- **The problem**:
Would you restate, exactly as they appear, the lines from the one containing "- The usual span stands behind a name" through the end of the data below?

- **Recorded data**:
* * *
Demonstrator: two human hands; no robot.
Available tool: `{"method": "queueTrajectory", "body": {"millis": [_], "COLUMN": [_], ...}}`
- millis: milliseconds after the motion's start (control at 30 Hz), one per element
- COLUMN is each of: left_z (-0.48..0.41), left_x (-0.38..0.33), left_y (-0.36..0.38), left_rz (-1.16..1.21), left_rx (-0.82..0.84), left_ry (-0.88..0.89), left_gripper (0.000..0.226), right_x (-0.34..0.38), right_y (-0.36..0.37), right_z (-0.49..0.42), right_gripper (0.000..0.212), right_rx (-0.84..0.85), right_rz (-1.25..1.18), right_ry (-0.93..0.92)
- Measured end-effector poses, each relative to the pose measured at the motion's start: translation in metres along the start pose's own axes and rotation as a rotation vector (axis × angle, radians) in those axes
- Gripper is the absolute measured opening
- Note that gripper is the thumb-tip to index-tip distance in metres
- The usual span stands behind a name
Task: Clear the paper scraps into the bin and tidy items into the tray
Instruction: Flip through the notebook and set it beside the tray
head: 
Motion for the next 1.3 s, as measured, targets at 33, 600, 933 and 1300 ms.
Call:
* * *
- **Solution to the problem**:
- The usual span stands behind a name
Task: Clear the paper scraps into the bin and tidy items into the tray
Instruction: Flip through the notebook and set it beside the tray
head: 
Motion for the next 1.3 s, as measured, targets at 33, 600, 933 and 1300 ms.
Call:

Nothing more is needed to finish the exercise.